What needs to be done
Could you return all of the entries word for word, minus any pictures?
[[ Entries provided, beginning ]]
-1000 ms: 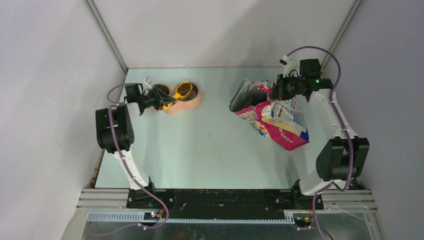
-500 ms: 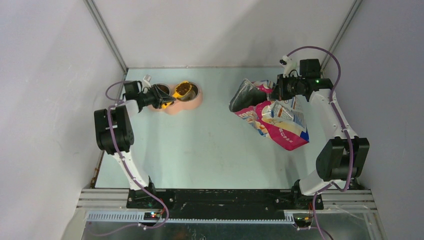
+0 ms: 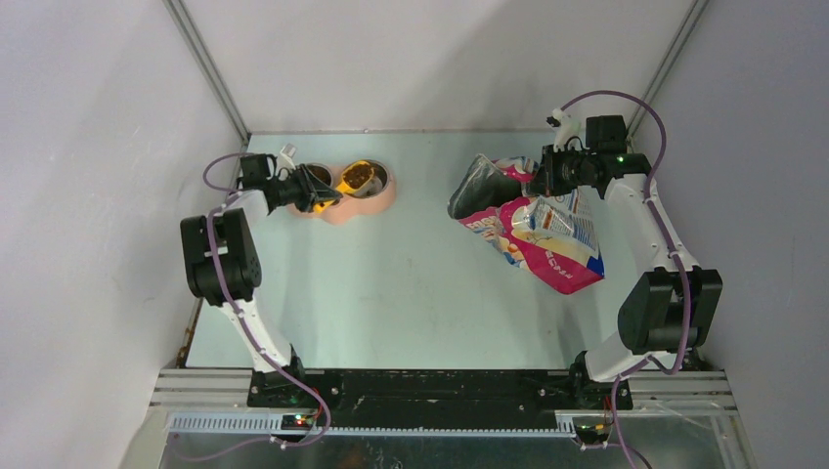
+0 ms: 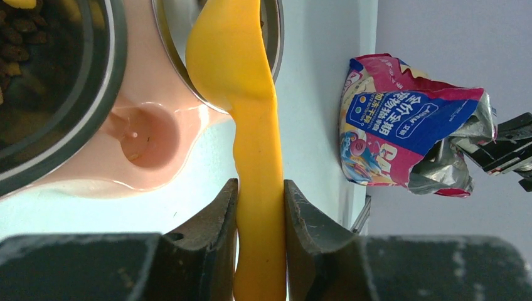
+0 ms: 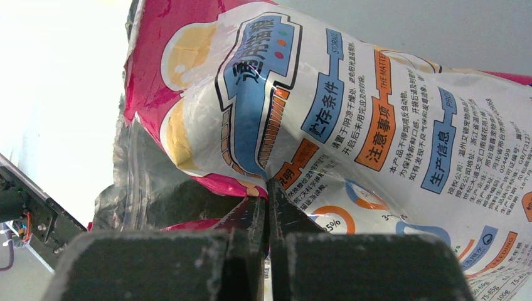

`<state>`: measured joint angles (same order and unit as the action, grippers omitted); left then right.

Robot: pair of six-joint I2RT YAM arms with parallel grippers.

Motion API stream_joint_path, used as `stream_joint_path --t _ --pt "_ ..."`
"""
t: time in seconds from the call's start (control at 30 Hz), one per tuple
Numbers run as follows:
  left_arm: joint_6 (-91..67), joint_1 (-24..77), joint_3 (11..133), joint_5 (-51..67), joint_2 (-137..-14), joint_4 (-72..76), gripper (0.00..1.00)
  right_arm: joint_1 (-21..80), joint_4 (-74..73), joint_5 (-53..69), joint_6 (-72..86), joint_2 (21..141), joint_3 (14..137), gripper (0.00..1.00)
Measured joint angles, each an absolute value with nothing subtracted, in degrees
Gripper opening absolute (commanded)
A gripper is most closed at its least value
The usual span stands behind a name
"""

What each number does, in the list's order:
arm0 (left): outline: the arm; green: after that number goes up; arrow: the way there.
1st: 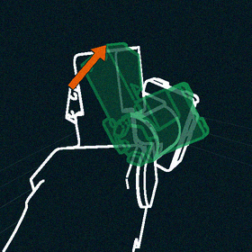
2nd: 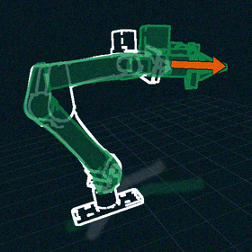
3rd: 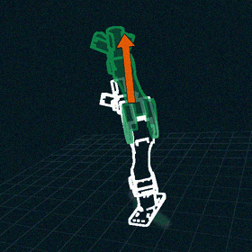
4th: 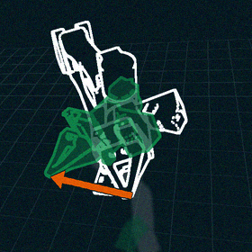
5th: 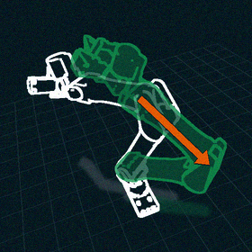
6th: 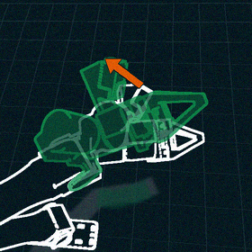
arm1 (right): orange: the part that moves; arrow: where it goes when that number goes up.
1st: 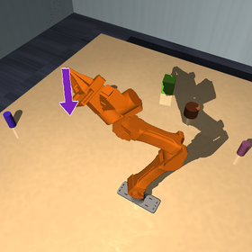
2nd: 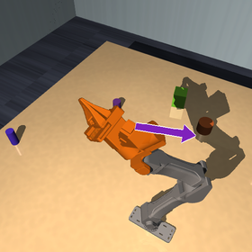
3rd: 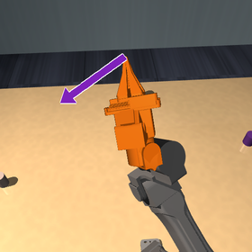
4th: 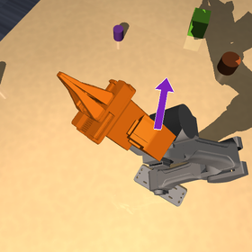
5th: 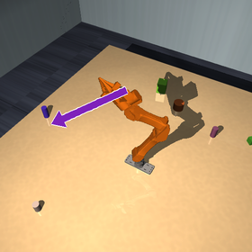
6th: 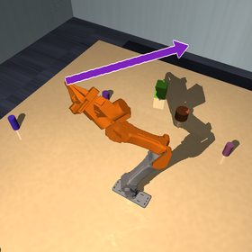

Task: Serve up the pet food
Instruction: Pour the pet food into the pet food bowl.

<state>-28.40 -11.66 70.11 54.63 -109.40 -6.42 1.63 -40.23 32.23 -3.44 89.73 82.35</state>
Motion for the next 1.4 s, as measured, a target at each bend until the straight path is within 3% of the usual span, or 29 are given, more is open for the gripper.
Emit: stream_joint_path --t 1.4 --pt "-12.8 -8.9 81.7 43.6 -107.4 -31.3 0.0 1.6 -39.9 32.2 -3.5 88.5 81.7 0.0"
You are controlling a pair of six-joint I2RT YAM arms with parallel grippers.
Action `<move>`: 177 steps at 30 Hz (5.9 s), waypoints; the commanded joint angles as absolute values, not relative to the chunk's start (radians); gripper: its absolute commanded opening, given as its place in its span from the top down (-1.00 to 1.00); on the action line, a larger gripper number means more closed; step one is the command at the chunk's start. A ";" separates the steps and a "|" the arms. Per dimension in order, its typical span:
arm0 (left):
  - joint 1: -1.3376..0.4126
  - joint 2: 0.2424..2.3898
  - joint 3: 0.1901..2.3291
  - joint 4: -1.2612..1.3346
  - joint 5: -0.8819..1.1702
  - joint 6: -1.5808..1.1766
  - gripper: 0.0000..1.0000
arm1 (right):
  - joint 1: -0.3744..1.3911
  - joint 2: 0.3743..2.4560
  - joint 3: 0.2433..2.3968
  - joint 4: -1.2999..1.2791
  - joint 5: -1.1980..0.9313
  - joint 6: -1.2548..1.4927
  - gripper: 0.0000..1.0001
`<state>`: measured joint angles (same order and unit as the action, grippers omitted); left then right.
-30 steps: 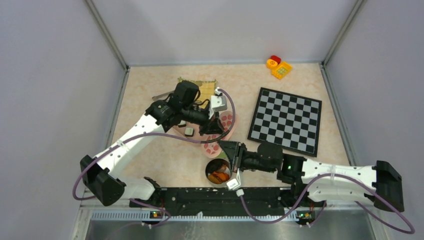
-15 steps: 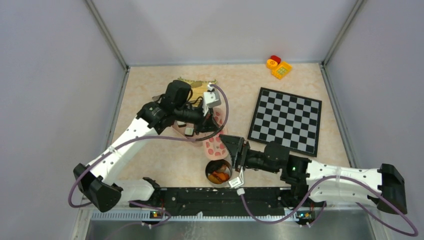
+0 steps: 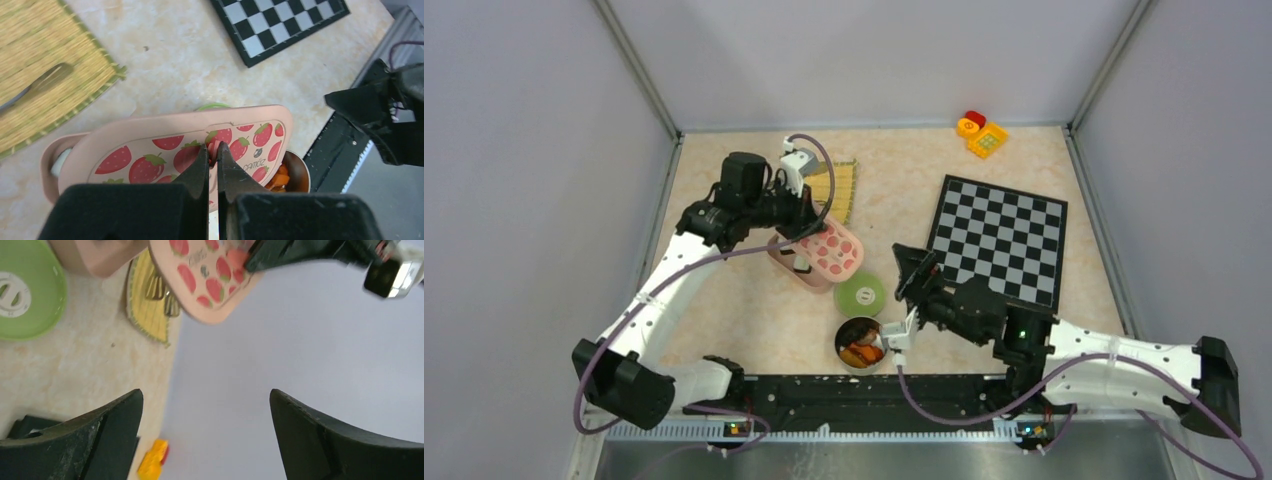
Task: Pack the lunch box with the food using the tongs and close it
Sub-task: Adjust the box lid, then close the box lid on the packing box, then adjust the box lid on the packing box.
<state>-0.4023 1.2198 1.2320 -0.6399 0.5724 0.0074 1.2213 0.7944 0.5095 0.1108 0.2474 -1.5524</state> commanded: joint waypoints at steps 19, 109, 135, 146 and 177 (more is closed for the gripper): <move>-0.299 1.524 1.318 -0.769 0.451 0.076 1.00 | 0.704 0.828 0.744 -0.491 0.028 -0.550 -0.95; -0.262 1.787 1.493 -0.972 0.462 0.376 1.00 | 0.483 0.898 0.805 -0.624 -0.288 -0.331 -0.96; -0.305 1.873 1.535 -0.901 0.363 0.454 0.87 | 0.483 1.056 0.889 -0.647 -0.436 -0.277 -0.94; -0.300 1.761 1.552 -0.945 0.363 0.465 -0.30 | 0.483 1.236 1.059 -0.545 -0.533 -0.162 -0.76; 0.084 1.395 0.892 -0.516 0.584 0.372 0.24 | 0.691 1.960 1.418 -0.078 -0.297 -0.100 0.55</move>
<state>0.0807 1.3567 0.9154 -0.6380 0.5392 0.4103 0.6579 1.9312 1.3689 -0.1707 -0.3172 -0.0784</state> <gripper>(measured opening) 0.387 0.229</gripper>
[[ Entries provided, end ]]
Response to the exercise
-1000 ms: 
-500 ms: 
+0 ms: 
+0 ms: 
+0 ms: 

`<state>`: measured joint angles (same order and unit as the action, grippers omitted); left then right.

Robot: pair of six-joint I2RT YAM arms with parallel grippers.

Motion API stream_joint_path, used as `stream_joint_path --t _ --pt "_ ..."`
"""
t: time in seconds from the call's start (control at 30 Hz), one per tuple
Numbers run as follows:
  left_arm: joint_6 (-91..67), joint_1 (-24..77), joint_3 (11..133), joint_5 (-51..67), joint_2 (-137..-14), joint_4 (-72..76), gripper (0.00..1.00)
  right_arm: joint_1 (-21..80), joint_4 (-74..73), joint_5 (-53..69), joint_6 (-72..86), joint_2 (21..141), joint_3 (14..137), gripper (0.00..1.00)
Measured joint angles, each an absolute value with nothing subtracted, in degrees
Gripper opening absolute (commanded)
A gripper is most closed at its least value
The usual span stands behind a name
"""

What each number does, in the list's order:
arm0 (left): outline: the arm; green: after that number goes up; arrow: the way there.
1st: 
2nd: 
3rd: 
4th: 
5th: 
6th: 
arm1 (right): orange: the part that moves; arrow: where it goes when that number goes up.
1st: 
2nd: 
3rd: 
4th: 
5th: 
6th: 

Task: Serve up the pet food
Instruction: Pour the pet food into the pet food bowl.

<state>-28.40 -11.66 70.11 54.63 -109.40 -6.42 1.63 -40.23 32.23 -3.44 89.73 82.35</state>
Motion for the next 1.4 s, as measured, a target at each bend until the straight path is within 3% of the usual span, or 29 are given, more is open for the gripper.
Emit: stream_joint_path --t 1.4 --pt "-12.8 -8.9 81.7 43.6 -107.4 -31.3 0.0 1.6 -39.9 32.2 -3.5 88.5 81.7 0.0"
You are controlling a pair of six-joint I2RT YAM arms with parallel grippers.
Action `<move>`: 177 steps at 30 Hz (5.9 s), waypoints; the commanded joint angles as absolute values, not relative to the chunk's start (radians); gripper: its absolute commanded opening, given as its place in its span from the top down (-1.00 to 1.00); on the action line, a larger gripper number means more closed; step one is the command at the chunk's start. A ";" separates the steps and a "|" the arms. Per dimension in order, its typical span:
arm0 (left):
  - joint 1: -1.3376..0.4126
  - joint 2: 0.2424..2.3898
  - joint 3: 0.1901..2.3291
  - joint 4: -1.2612..1.3346
  - joint 5: -0.8819..1.1702
  - joint 6: -1.5808..1.1766
  - gripper: 0.0000..1.0000
arm1 (right):
  - joint 1: -0.3744..1.3911
  - joint 2: 0.3743..2.4560
  - joint 3: 0.2433..2.3968
  - joint 4: -1.2999..1.2791
  - joint 5: -1.1980..0.9313
  - joint 6: -1.2548..1.4927
  - gripper: 0.0000..1.0001
`<state>`: measured joint angles (same order and unit as the action, grippers omitted); left then right.
-30 steps: 
-15 steps: 
+0 steps: 
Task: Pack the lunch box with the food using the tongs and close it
Sub-task: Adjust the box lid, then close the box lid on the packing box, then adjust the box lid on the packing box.
<state>-0.4023 1.2198 1.2320 -0.6399 0.5724 0.0074 1.2213 0.7944 0.5095 0.1108 0.2474 -1.5524</state> commanded: joint waypoints at steps 19, 109, 135, 146 and 177 (more is closed for the gripper): <move>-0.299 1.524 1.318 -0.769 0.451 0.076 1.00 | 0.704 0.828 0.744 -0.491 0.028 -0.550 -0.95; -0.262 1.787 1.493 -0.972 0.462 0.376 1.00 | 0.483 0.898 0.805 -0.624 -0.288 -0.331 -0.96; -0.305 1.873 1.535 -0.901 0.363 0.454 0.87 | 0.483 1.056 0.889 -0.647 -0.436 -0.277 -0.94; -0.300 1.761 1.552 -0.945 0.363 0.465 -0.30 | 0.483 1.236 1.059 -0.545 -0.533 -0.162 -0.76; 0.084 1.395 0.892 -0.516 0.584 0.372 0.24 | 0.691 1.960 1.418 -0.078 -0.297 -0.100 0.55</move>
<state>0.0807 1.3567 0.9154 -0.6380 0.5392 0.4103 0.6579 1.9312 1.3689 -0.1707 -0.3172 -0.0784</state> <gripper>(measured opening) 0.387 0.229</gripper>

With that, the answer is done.